▸ Your task: Show, from the records below, all lines that contain the word "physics".

▸ Listed entries:
———
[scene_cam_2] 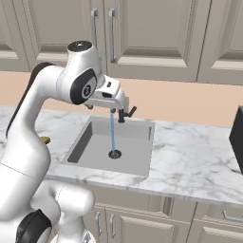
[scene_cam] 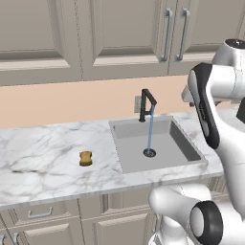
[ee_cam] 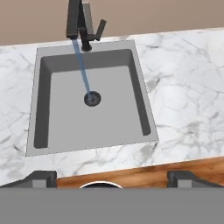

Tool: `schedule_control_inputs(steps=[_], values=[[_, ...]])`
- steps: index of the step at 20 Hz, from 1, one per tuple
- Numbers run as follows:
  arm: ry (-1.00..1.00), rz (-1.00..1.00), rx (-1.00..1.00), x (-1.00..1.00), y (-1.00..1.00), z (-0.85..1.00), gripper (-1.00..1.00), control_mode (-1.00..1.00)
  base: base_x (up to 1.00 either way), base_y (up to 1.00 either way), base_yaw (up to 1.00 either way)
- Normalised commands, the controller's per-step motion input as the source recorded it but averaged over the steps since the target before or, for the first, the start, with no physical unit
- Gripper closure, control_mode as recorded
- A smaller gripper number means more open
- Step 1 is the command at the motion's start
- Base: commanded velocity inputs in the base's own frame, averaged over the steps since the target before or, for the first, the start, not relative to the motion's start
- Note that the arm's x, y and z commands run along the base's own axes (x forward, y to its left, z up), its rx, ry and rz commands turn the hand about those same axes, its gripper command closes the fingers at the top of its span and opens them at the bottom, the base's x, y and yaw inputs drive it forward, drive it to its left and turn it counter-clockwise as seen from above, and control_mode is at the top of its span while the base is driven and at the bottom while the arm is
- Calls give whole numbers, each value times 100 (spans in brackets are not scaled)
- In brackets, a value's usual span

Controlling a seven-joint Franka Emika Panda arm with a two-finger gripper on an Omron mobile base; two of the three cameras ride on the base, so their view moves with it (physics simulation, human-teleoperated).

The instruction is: Soak the sponge with water for a few seconds and then drop it inside the sink.

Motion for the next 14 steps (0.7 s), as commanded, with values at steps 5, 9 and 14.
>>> schedule_control_inputs(steps=[5, 9, 14], values=[[0, 5, 2, -7, 71, -11, -100, -100, 0, 0, 0], [0, 2, 2, 2, 77, -26, -100, -100, 0, 0, 0], [0, 2, 5, 16, 72, -29, -100, -100, 0, 0, 0]])
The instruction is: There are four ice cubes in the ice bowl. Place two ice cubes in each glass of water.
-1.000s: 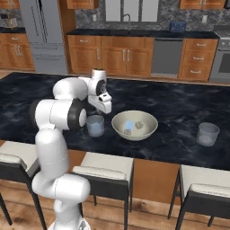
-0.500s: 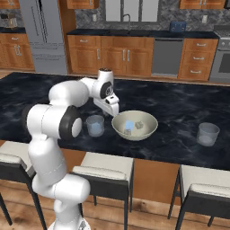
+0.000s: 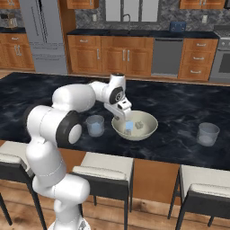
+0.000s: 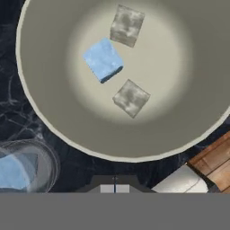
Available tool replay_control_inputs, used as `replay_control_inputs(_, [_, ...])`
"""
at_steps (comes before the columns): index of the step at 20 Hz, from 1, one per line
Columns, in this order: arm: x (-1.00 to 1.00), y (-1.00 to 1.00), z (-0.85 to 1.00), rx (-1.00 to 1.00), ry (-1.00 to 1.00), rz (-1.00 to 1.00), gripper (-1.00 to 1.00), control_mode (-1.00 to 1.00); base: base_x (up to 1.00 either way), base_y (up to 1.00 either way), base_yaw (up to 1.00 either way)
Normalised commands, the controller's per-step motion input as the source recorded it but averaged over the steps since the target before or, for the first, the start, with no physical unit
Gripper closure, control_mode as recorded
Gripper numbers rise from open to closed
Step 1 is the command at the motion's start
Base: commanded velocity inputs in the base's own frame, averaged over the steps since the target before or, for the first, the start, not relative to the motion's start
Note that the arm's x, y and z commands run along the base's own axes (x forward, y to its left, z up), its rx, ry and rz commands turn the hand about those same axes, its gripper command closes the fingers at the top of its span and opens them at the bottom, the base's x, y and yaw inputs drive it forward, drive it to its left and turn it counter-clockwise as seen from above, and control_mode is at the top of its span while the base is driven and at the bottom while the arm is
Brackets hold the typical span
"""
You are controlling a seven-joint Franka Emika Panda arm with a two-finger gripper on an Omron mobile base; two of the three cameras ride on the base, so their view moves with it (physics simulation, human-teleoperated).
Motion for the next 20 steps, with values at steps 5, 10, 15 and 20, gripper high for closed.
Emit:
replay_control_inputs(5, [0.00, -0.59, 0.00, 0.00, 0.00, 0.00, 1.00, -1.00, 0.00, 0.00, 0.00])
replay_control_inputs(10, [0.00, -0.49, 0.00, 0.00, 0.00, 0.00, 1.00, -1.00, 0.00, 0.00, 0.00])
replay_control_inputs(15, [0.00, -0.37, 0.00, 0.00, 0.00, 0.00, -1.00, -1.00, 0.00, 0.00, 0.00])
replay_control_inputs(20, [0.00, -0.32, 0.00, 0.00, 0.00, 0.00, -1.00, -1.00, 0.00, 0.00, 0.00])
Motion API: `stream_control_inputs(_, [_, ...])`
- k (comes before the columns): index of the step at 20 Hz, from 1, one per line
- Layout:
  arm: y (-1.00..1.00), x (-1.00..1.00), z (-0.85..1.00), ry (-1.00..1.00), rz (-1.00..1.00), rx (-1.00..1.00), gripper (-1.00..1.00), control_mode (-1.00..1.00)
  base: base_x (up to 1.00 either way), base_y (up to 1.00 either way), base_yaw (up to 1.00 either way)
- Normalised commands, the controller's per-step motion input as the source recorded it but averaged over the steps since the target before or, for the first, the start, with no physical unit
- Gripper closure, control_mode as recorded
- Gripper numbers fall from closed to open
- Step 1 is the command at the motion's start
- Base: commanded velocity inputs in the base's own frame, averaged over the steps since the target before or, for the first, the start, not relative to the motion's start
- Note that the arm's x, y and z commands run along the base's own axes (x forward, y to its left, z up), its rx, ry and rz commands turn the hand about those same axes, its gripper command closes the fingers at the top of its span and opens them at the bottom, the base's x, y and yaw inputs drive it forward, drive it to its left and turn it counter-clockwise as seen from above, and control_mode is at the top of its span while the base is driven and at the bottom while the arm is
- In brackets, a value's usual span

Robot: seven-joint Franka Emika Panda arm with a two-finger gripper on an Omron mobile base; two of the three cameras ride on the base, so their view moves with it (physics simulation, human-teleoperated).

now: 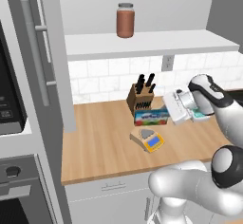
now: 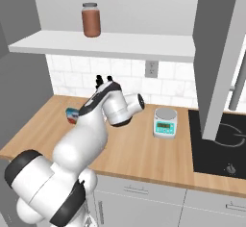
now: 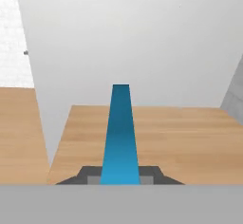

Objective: Pick the boxed food and place it on the digital scale for weighing, and close the cabinet.

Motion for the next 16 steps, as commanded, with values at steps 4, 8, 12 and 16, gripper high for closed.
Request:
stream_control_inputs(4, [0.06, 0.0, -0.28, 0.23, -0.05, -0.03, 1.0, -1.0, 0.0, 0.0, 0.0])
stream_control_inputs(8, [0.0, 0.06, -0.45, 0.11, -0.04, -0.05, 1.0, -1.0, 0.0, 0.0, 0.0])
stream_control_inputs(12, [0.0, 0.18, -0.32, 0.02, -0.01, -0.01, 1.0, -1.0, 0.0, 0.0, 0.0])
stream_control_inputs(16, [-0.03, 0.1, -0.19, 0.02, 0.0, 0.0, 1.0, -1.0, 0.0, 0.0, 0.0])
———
▸ Task answer:
Controlling a seven-joint Franka Emika Panda arm with a two-finger gripper on an Omron mobile base; two of the three cameras ride on the base, so their view moves with it (physics simulation, human-teleoperated).
You are controlling a seven-joint Franka Emika Panda arm with a two-finger gripper on an Omron mobile base; two of the three cameras ride on the base, so their view moves with it (physics simulation, human-teleoperated).
Robot: seven-joint Franka Emika Panda arm with a two-finger gripper on an Omron mobile base; two of the three cameras ride on the base, so their view moves with it (physics simulation, human-teleoperated).

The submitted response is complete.